In [24]:
import pandas as pd

train = pd.read_csv('train.tsv', sep='\t')
train["classification_text"]= train['date']+ " " + train["subject"] + " " + train["title"] + " " + train["text"] 


In [25]:
import torch
from transformers import BertTokenizer, BertForSequenceClassification
from torch.utils.data import DataLoader, Dataset
from sklearn.model_selection import train_test_split
import numpy as np
import pandas as pd
from tqdm import tqdm

In [26]:
train.columns

Index(['Unnamed: 0', 'title', 'text', 'subject', 'date', 'label',
       'classification_text'],
      dtype='object')

In [27]:

train_texts, val_texts, train_labels, val_labels = train_test_split(
    train['classification_text'].values, 
    train['label'].values, 
    test_size=0.2, 
    random_state=42
)

In [28]:
train_texts.shape , val_texts.shape , train_labels.shape , val_labels.shape

((24000,), (6000,), (24000,), (6000,))

In [38]:
class TextDataset(Dataset):
    def __init__(self, texts, labels, tokenizer, max_length=512):
        self.texts = texts
        self.labels = labels
        self.tokenizer = tokenizer
        self.max_length = max_length
        
    def __len__(self):
        return len(self.texts)
    
    def __getitem__(self, idx):
        text = str(self.texts[idx])
        label = self.labels[idx]
        
        encoding = self.tokenizer(
            text,
            add_special_tokens=True,
            max_length=self.max_length,
            return_token_type_ids=False,
            padding='max_length',
            truncation=True,
            return_attention_mask=True,
            return_tensors='pt'
        )
        
        return {
            'input_ids': encoding['input_ids'].flatten(),
            'attention_mask': encoding['attention_mask'].flatten(),
            'labels': torch.tensor(label, dtype=torch.long)
        }
tokenizer = BertTokenizer.from_pretrained('bert-base-uncased')
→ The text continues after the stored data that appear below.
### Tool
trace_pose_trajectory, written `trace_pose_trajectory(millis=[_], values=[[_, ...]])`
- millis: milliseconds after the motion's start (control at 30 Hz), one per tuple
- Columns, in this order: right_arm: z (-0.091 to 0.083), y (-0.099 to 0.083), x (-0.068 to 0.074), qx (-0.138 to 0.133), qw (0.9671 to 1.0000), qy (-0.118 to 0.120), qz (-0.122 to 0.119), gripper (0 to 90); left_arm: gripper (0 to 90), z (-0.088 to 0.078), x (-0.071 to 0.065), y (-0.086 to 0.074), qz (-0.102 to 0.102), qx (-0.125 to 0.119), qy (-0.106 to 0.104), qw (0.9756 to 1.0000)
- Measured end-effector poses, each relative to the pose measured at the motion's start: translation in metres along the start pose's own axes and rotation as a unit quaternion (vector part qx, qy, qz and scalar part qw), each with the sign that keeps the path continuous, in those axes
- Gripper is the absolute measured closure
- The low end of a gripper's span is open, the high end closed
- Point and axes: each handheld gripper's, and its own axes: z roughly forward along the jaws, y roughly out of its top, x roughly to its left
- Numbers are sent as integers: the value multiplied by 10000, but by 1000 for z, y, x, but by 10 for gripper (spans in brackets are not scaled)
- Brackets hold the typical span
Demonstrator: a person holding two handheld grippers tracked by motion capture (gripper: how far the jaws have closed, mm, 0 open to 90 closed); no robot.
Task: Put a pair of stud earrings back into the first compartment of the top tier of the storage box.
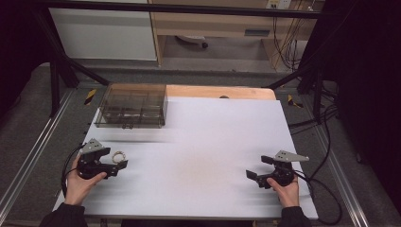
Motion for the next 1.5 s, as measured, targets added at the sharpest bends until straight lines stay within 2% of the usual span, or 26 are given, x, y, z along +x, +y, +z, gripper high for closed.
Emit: trace_pose_trajectory(millis=[233, 300, 367, 567, 700, 733, 1000, 1333, 1500], values=[[0, 0, 0, 35, 10000, -18, -21, 5, 82, 2, 6, 8, -1, 53, 94, 9999], [0, 0, 0, 47, 10000, -29, -25, 5, 95, 3, 8, 10, 6, 99, 155, 9998], [0, 0, 0, 40, 10000, -18, -18, 6, 108, 5, 13, 12, -94, 155, 284, 9994], [1, -1, 0, 59, 10000, -18, -34, 6, 184, 8, 20, 10, -115, 197, 403, 9989], [1, -1, 0, 74, 10000, -15, -25, 6, 282, 13, 24, 7, -72, 287, 488, 9984], [1, -1, 0, 75, 10000, -15, -32, 7, 310, 16, 25, 6, -7, 352, 543, 9979], [2, -1, 0, 91, 10000, -11, -23, 7, 489, 27, 31, 4, -32, 494, 546, 9973], [2, -1, 0, 82, 10000, -9, -21, 7, 616, 33, 35, 0, -19, 642, 459, 9969], [2, -1, 0, 88, 10000, -5, -14, 7, 719, 34, 36, -1, 20, 659, 417, 9970]])
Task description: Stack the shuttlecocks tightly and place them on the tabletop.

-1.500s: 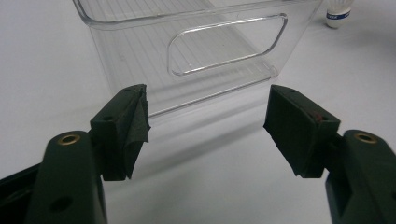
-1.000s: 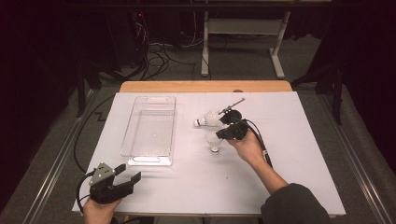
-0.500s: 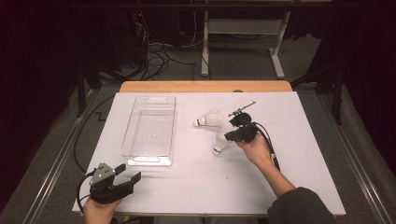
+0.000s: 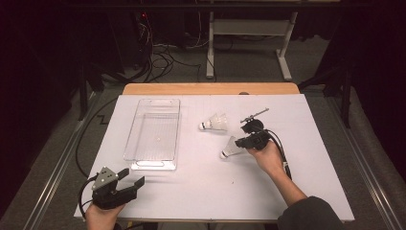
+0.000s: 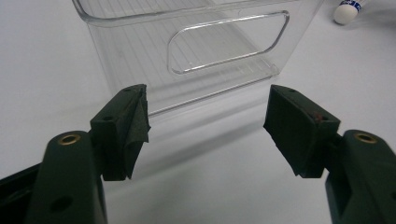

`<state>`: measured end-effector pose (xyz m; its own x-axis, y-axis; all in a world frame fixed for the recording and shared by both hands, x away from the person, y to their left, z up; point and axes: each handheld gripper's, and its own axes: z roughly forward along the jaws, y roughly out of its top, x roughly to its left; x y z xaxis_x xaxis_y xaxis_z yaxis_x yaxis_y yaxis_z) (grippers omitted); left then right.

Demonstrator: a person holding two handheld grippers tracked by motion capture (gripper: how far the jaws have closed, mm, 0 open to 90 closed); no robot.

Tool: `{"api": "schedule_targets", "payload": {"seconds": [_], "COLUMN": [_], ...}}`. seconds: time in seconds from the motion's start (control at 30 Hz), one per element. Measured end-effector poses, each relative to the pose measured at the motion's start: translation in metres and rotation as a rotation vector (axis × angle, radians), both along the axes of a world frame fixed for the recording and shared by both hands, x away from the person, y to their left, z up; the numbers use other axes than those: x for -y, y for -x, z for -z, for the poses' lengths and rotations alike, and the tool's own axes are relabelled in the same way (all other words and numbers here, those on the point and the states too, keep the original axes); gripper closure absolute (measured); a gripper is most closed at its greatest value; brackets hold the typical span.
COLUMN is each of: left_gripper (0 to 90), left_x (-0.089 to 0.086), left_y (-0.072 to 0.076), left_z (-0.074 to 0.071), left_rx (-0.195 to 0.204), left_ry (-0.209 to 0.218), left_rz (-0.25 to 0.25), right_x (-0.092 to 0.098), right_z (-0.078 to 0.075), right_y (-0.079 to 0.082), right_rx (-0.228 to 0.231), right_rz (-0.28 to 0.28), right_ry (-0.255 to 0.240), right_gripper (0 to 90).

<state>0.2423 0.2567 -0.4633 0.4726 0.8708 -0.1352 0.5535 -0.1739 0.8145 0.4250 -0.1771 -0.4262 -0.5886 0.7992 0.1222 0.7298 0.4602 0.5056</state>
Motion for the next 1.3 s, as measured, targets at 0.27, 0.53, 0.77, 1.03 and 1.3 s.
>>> {"api": "schedule_targets", "payload": {"seconds": [0.27, 0.53, 0.77, 1.03, 1.3], "left_gripper": [31.4, 31.4, 31.4, 31.4, 31.4], "left_x": [0.0, 0.0, 0.0, 0.0, 0.0], "left_y": [0.0, 0.0, 0.0, 0.0, 0.0], "left_z": [0.0, 0.0, 0.0, 0.0, 0.0], "left_rx": [0.001, 0.001, 0.001, 0.001, 0.001], "left_ry": [-0.001, -0.001, 0.0, -0.002, -0.001], "left_rz": [-0.001, -0.001, 0.0, -0.001, -0.002], "right_x": [0.006, 0.006, 0.01, 0.015, 0.02], "right_z": [0.007, 0.009, 0.01, 0.009, 0.009], "right_y": [0.001, 0.0, 0.001, 0.001, 0.003], "right_rx": [-0.016, -0.013, -0.021, -0.019, -0.019], "right_rz": [0.015, 0.012, 0.018, 0.029, 0.04], "right_ry": [-0.005, -0.009, -0.021, -0.037, -0.05], "right_gripper": [80.8, 79.2, 75.3, 72.0, 69.9]}}
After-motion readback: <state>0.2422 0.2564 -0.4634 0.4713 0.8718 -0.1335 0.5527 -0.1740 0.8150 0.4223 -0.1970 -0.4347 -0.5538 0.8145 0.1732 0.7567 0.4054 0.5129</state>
train_dataset = TextDataset(train_texts, train_labels, tokenizer)
val_dataset = TextDataset(val_texts, val_labels, tokenizer)
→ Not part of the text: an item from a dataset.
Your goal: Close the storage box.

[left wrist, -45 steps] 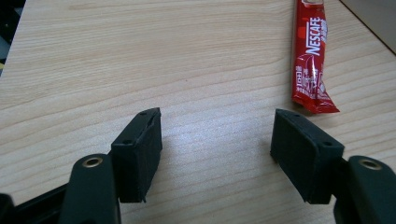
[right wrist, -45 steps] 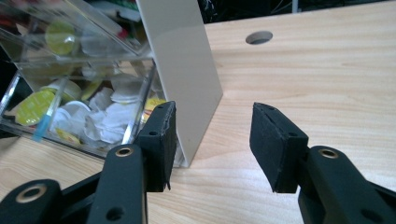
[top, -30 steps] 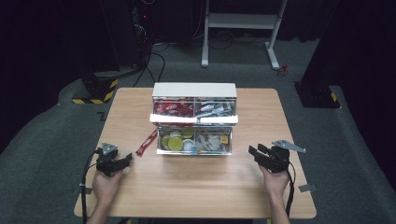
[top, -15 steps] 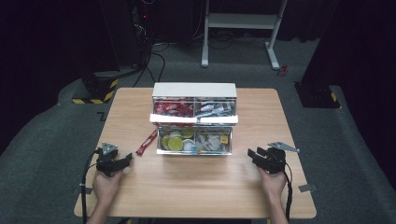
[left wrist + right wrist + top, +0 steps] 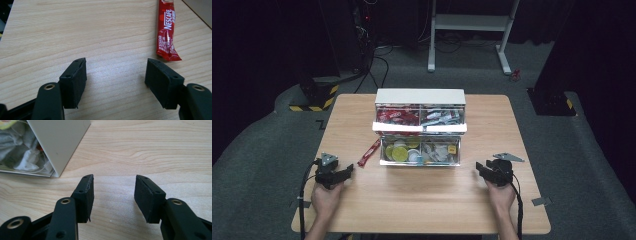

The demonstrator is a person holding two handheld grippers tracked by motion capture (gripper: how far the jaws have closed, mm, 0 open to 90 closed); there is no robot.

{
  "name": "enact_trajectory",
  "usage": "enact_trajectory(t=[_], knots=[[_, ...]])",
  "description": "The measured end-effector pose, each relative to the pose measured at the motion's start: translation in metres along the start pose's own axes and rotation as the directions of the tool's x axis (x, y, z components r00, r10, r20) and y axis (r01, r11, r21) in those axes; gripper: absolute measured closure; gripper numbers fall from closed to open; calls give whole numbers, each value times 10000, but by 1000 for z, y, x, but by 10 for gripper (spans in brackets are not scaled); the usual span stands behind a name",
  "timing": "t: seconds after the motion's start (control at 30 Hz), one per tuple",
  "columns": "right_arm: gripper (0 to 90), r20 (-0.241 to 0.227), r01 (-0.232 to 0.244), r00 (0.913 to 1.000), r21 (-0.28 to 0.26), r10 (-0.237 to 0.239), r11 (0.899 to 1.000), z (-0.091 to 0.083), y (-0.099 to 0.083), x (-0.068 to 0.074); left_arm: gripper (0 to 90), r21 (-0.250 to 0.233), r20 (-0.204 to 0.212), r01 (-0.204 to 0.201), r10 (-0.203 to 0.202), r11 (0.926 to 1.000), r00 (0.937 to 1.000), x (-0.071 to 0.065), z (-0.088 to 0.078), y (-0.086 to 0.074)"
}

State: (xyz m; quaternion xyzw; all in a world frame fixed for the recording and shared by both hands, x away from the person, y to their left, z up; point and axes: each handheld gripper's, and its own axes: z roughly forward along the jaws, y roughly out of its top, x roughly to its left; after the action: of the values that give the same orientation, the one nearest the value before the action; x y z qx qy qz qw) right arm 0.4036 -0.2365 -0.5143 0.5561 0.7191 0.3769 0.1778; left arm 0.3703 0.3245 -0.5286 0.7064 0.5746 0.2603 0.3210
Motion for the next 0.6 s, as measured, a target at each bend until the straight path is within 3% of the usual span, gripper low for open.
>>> enact_trajectory(t=[0.4, 0.6], knots=[[488, 361, 138, 9992, 90, -141, 9999, 8, -2, 2, 338, 3, 1, 1, -1, 10000, 10000, 0, 0, 0], [466, 734, 519, 9959, 44, -520, 9986, 11, -2, 6, 338, 4, 1, -3, 3, 10000, 10000, 0, 0, 0]])
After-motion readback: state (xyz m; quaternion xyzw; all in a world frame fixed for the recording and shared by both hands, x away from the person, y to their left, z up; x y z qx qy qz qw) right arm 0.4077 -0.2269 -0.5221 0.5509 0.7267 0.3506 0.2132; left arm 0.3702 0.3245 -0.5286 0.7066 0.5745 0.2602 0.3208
train_loader = DataLoader(train_dataset, batch_size=16, shuffle=True)
val_loader = DataLoader(val_dataset, batch_size=16)

In [43]:
print("Original text:", train_texts[0])
print("\nTokenized input ids:", train_dataset[0]['input_ids'])

Original text: September 26, 2017  worldnews Trump, Spanish PM Rajoy say they oppose Catalonia independence bid U.S. President Donald Trump and Spain s Prime Minister Mariano Rajoy told journalists on Tuesday they opposed a referendum in Spain s Catalonia region scheduled for this weekend, which the Spanish government has tried to thwart.  I m just for a united Spain,  said Trump, who cast doubt on polling data predicting a  yes  vote for independence will win.  I really think the people of Catalonia would stay with Spain. I think it would be foolish not to.
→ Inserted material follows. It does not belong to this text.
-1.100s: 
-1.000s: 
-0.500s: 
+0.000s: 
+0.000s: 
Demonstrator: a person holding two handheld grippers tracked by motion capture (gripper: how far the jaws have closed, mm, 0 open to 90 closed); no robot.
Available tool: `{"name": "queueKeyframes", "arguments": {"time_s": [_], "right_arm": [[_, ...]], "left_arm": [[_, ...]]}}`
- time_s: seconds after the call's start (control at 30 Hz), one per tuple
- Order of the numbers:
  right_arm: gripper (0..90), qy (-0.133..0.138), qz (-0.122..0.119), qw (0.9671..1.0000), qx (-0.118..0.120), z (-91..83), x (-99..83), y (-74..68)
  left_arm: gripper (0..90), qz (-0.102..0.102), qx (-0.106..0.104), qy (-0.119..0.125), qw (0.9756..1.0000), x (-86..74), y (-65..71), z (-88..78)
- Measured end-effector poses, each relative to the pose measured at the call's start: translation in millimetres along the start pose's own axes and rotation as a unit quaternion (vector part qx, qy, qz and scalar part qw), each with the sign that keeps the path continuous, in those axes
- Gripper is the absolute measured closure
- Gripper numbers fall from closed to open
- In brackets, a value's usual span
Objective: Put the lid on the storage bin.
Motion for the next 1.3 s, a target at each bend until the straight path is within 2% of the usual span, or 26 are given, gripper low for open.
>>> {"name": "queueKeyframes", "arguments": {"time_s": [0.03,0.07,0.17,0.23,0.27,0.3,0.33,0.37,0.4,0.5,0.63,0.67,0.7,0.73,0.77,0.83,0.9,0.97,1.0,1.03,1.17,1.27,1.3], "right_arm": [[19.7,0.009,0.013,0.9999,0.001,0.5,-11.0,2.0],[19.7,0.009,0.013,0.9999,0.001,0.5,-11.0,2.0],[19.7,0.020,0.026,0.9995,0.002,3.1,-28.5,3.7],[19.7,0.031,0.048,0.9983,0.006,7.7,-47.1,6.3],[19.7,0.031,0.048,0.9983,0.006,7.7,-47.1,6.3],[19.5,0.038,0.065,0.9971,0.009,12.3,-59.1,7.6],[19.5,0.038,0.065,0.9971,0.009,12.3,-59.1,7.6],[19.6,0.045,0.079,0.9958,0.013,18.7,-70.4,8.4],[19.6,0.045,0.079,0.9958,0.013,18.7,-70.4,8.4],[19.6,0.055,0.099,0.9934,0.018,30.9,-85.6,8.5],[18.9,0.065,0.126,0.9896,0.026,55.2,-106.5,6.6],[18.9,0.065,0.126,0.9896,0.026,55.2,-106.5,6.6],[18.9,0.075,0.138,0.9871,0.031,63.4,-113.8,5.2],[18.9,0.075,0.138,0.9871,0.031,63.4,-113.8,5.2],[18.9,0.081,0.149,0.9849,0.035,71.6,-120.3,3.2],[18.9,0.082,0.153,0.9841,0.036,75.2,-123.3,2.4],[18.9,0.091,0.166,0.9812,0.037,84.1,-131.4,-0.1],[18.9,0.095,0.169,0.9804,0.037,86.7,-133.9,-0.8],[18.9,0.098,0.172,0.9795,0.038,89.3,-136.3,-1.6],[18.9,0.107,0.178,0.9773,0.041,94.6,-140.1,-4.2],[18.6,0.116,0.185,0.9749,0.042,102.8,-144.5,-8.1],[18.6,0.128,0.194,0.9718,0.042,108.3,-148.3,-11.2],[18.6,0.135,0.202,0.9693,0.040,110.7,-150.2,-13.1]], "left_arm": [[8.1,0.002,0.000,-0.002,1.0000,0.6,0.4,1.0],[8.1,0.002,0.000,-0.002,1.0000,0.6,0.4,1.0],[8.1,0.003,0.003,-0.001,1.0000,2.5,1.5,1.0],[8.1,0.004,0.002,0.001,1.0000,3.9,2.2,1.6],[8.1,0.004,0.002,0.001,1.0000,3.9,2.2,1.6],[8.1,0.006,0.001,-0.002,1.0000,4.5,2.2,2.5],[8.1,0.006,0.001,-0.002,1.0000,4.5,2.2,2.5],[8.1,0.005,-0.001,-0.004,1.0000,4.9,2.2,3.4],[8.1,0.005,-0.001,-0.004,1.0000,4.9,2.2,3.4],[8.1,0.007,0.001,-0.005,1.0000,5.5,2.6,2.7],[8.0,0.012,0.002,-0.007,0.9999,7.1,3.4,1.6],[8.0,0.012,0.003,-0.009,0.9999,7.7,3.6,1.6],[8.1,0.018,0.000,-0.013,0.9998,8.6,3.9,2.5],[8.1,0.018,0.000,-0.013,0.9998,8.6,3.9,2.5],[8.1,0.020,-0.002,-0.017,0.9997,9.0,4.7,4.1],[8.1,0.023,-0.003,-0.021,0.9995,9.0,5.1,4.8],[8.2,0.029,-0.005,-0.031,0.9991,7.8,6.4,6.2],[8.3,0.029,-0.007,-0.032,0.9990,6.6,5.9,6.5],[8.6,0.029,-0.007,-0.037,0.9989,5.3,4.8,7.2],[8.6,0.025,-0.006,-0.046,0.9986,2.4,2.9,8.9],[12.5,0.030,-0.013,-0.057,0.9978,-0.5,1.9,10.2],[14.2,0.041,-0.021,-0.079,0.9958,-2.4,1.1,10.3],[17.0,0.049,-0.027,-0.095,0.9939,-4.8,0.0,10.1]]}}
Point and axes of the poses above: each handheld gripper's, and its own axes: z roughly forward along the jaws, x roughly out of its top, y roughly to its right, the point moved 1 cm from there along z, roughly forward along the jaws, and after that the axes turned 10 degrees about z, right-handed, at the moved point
Tokenized input ids: tensor([  101,  2244,  2656,  1010,  2418,  2088,  2638,  9333,  8398,  1010,
         3009,  7610, 11948,  6977,  2360,  2027, 15391, 16711,  4336,  7226,
         1057,  1012,  1055,  1012,  2343,  6221,  8398,  1998,  3577,  1055,
         3539,  2704, 22695, 11948,  6977,  2409,  8845,  2006,  9857,  2027,
         4941,  1037,  9782,  1999,  3577,  1055, 16711,  2555,  5115,  2005,
         2023,  5353,  

In [47]:

num_labels = len(train['label'].unique()) 
model = BertForSequenceClassification.from_pretrained('bert-base-uncased', num_labels=num_labels)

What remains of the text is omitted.